3
votes

This one is a real head-scratcher, because everything had worked fine for years until yesterday. I have a google cloud account and the billing is set up correctly. I have private images in my GCR registry which I can 'docker pull' and 'docker push' from my laptop (MacBook Pro with Big Sur 11.4) with no problems.

The problem I detail here started happening yesterday after I deleted a project in the google cloud console, then created it again from scratch with the same name. The previous project had no problem pulling GCR images, the new one couldn't pull the same images. I have now used the cloud console to create new, empty test projects with a variety of names, with new clusters using default GKE values. But this new problem persists with all of them.

When I use kubectl to create a deployment on GKE that uses any of the GCR images in the same project, I get ErrImagePull errors.

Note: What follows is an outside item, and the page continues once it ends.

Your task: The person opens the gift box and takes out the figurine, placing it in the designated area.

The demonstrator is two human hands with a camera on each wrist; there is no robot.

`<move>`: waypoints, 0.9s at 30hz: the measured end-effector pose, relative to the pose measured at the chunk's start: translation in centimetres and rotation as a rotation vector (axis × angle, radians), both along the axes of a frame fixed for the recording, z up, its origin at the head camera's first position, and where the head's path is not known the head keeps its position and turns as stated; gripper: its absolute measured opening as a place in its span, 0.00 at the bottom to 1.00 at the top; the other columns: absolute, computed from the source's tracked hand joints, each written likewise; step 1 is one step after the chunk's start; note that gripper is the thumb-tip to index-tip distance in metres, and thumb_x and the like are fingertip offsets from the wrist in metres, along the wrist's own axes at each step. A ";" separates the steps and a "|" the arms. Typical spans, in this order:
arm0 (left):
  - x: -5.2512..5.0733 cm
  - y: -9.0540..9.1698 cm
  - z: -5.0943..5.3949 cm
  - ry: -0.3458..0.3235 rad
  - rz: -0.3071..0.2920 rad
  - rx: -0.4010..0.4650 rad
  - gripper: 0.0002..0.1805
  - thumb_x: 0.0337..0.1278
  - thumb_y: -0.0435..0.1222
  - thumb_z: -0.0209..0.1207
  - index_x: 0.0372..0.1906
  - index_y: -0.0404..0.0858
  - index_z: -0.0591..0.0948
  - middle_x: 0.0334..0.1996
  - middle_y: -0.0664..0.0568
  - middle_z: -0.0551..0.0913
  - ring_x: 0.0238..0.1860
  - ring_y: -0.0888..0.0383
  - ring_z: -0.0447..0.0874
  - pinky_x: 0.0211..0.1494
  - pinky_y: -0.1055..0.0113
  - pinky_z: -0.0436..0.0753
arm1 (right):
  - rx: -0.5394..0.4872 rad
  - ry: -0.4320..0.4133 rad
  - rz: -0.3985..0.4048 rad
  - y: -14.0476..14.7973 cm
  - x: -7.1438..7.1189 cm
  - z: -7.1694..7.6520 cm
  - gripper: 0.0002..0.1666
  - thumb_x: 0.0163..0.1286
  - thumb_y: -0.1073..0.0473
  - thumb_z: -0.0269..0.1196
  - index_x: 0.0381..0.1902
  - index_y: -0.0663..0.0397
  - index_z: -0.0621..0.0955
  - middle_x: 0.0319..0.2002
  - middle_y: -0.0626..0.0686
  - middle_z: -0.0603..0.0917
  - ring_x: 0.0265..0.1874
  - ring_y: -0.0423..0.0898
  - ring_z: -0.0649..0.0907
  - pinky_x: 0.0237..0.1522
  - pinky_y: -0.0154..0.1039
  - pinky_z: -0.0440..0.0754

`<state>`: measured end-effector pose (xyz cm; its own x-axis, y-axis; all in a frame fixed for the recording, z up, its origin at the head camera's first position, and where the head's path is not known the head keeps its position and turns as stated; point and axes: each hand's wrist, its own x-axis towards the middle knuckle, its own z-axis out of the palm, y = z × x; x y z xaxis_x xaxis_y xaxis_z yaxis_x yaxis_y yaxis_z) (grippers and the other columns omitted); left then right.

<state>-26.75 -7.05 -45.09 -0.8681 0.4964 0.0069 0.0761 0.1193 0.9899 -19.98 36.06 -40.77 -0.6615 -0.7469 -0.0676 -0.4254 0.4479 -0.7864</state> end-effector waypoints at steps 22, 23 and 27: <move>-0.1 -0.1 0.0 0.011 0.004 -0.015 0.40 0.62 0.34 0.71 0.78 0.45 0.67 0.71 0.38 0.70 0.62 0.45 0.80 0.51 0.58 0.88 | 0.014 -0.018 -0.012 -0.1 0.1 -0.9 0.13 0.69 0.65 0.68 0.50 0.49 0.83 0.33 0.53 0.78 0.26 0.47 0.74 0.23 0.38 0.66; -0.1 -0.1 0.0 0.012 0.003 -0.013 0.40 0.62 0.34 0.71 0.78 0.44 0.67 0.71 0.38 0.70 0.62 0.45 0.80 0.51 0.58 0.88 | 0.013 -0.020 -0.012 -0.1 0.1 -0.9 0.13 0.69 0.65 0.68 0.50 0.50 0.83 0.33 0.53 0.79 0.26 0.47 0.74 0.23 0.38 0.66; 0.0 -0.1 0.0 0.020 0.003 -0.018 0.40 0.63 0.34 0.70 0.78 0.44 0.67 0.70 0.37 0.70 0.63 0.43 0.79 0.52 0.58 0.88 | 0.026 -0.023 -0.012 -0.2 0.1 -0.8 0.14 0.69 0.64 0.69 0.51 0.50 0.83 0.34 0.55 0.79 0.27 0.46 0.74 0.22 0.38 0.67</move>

When I 'describe' the pod that won't load the image, the error (with project id obscured) is:

Failed to pull image "gcr.io/test-xxxxxx/test:1.0.0": rpc error: code = Unknown desc = failed to pull and unpack image "gcr.io/test-xxxxxx/test:1.0.0": failed to resolve reference "gcr.io/test-xxxxxx/test:1.0.0": unexpected status code [manifests 1.0.0]: 401 Unauthorized.

This happens when I use kubectl from my laptop (including after wiping out and creating a new .kube/config file with proper credentials), but happens exactly the same when I use the cloud console to set up a deployment by choosing 'Deploy to GKE' for the GCR image... no kubectl involved.

If I ssh into a node in any of these new clusters and try to 'docker pull' a GCR image (in the same project), I get a similar error:

Error response from daemon: unauthorized: You don't have the needed permissions to perform this operation, and you may have invalid credentials. To authenticate your request, follow the steps in: https://cloud.google.com/container-registry/docs/advanced-authentication

My understanding from numerous articles is that no special authorization needs to be set up for GKE to pull GCR images from within the same project, and I've NEVER had this issue in the past.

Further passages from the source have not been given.